### WHAT YOU SHOULD DO
Copy the lines verbatim, beginning with the line that contains "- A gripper" and continuing through the end of the data, and only those lines.

### SUPPLIED INFORMATION
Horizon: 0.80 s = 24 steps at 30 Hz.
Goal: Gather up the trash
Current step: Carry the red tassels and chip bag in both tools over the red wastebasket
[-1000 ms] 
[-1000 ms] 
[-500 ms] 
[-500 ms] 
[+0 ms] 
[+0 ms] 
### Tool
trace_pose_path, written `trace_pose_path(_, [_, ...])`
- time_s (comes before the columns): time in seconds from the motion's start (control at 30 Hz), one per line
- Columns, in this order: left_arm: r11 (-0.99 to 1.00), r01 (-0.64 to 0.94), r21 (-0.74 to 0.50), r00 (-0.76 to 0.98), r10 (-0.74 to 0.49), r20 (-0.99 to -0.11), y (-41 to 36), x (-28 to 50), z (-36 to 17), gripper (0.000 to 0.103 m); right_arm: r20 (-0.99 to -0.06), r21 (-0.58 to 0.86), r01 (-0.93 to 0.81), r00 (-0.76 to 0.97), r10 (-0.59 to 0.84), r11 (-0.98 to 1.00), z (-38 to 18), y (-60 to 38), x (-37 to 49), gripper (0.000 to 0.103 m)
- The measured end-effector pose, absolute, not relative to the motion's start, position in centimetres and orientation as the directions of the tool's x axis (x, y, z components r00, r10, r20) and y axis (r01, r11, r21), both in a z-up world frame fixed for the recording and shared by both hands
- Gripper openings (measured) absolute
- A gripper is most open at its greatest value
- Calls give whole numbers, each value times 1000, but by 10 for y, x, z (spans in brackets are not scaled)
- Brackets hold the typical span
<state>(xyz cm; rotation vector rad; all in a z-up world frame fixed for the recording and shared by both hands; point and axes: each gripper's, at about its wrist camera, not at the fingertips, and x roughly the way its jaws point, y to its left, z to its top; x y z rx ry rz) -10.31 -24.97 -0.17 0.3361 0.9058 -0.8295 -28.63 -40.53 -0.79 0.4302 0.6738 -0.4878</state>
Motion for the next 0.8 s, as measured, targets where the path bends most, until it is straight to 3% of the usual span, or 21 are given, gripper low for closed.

### RESPONSE TO THE TASK
- A gripper is most open at its greatest value
- Calls give whole numbers, each value times 1000, but by 10 for y, x, z (spans in brackets are not scaled)
- Brackets hold the typical span
<state>(xyz cm; rotation vector rad; all in a z-up world frame fixed for the recording and shared by both hands; point and axes: each gripper's, at about its wrist camera, not at the fingertips, and x roughly the way its jaws point, y to its left, z to its top; x y z rx ry rz) -10.31 -24.97 -0.17 0.3361 0.9058 -0.8295 -28.63 -40.53 -0.79 0.4302 0.6738 -0.4878</state>
Motion for the next 0.8 s, as measured, targets where the path bends most, until it is straight to 3% of the usual span, or 21 are given, gripper low for closed.

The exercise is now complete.